Archive for the ‘Inspector Gamache’ Tag

Permission to Binge Read   1 comment

I like binge watching television shows, but I typically enjoy space/time between books when reading a series. Until recently, I’ve held to this; but all bets are off: it’s 2020.

Despite repeated rave reviews from friends, I’m a relative newcomer to Louise Penny’s Chief Inspector Gamache mysteries; I discovered them a few years ago.  Early on I realized I needed to pace myself because I knew I could easily fall under the spell of moving from one to the next with barely a breath in between.

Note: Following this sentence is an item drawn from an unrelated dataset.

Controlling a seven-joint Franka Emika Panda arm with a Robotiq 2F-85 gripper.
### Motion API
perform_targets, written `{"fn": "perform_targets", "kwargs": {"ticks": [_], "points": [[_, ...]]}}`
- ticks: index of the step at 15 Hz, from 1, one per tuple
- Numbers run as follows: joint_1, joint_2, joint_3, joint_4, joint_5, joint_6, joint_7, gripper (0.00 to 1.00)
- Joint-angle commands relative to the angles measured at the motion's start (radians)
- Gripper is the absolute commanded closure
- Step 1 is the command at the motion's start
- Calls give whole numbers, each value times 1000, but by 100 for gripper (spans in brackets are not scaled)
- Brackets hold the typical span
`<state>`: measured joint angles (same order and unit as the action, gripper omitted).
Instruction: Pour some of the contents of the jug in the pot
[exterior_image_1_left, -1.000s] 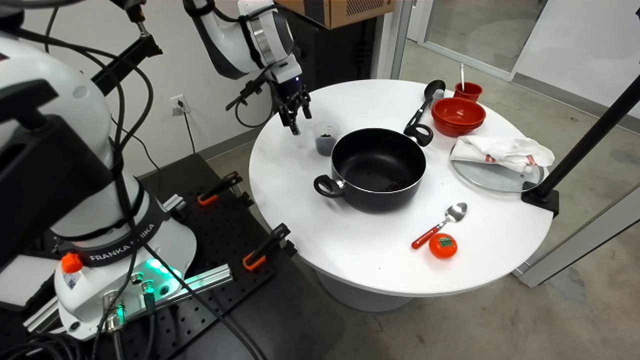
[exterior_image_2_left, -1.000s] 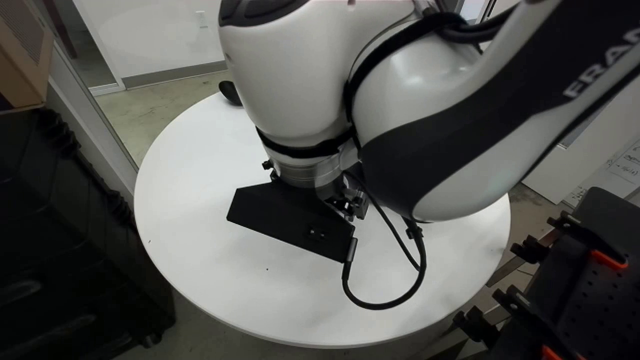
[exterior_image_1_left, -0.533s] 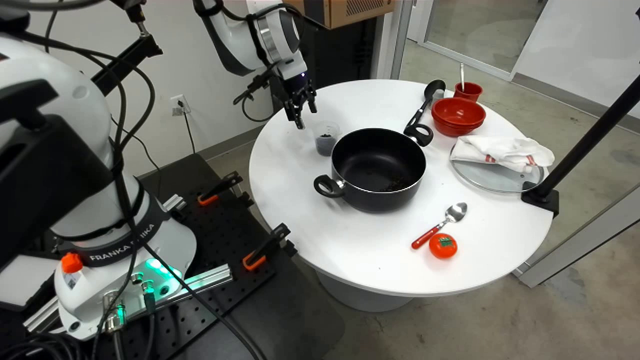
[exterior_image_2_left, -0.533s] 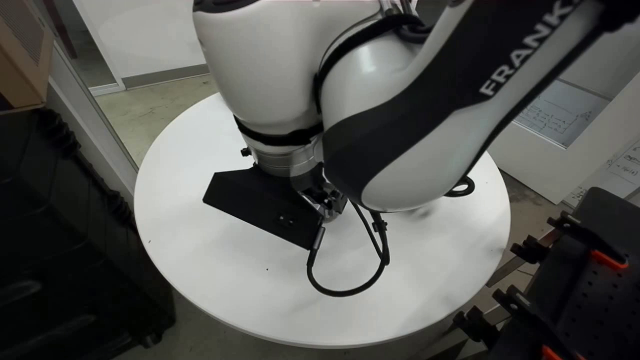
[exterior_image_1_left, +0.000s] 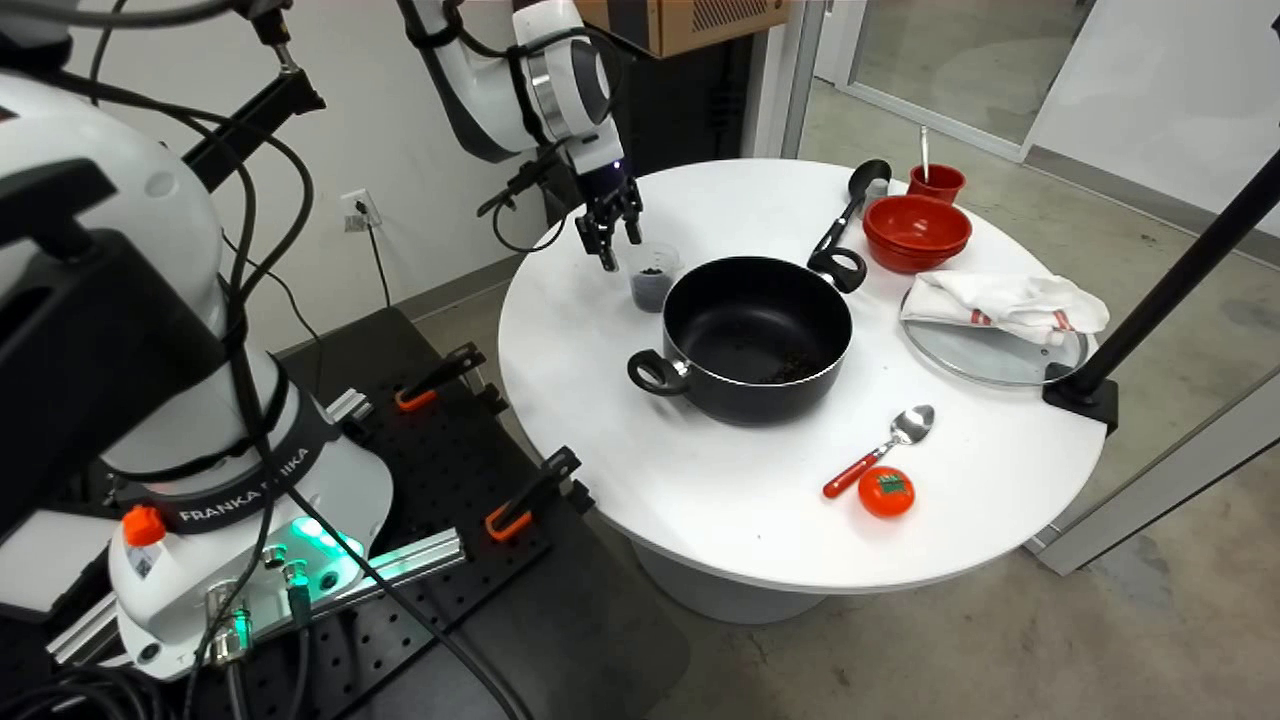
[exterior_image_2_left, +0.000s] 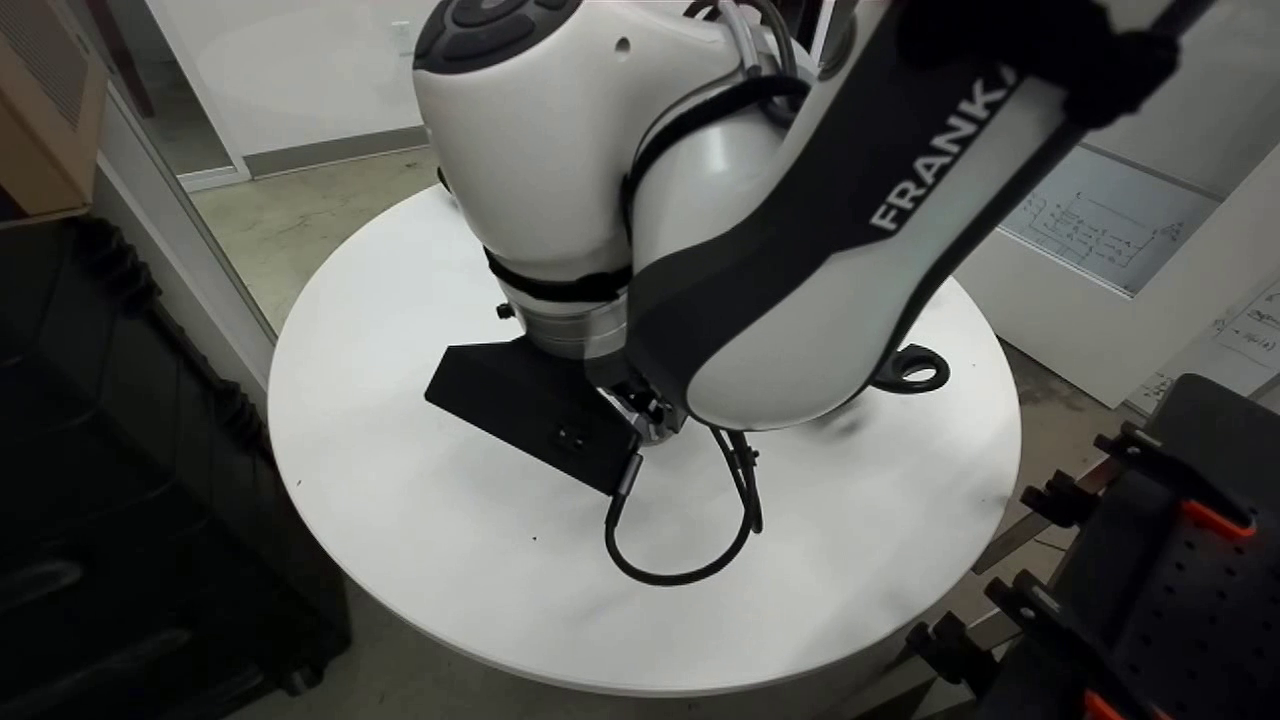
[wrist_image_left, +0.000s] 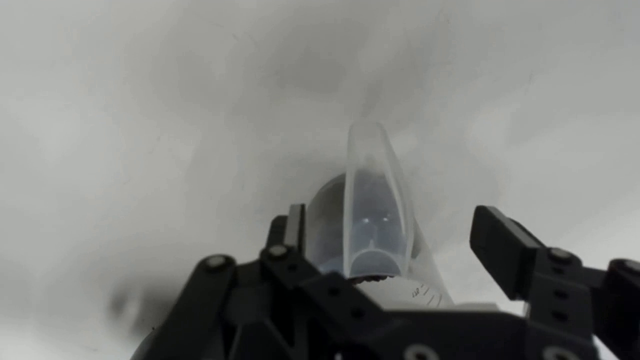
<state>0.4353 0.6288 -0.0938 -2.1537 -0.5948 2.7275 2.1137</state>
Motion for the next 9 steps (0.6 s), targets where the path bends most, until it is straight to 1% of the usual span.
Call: {"fn": "perform_targets", "kwargs": {"ticks": [1,2,3,4,5,6,7,8,9], "points": [[8,11,-10,17,43,-9,-43,46],[7,8,-7,15,49,-12,-54,55],[6,5,-6,12,55,-12,-66,15],[7,3,-6,11,60,-12,-76,16],[4,0,-2,8,67,-12,-91,16],[0,-6,3,3,77,-12,-105,10],[-2,-13,6,-1,86,-8,-121,3],[-1,-18,8,-3,98,-9,-135,14],[-3,-21,11,-4,113,-9,-153,40]]}}
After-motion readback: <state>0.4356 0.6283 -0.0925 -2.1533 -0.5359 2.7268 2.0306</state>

I’ve read three in the past four weeks (with a brief break while waiting for a library copy to become available). When describing these mysteries I find myself using the word comforting, which probably sounds like an oxymoron given the context. Yet, the author imbues intelligence, sensitivity and humor into most of the recurring characters, especially Armand Gamache. With each subsequent work – Penny averages a book a year, sometimes more – the personalities are more distinct, more endearing.

Each mystery is finely crafted; the path to resolution is circuitous, but never superfluous.

Often, the setting is Three Pines, a village not far from Montreal. Initially, I wondered how such an isolated, idyllic and unpopulated locale could need the services of the national police so frequently. It’s no spoiler alert to simply note Three Pines is occasionally only a launching point.

I’m at the midpoint of Penny’s works and am wondering whether to charge ahead or slow down to extend the pleasure. It’s a quandary.  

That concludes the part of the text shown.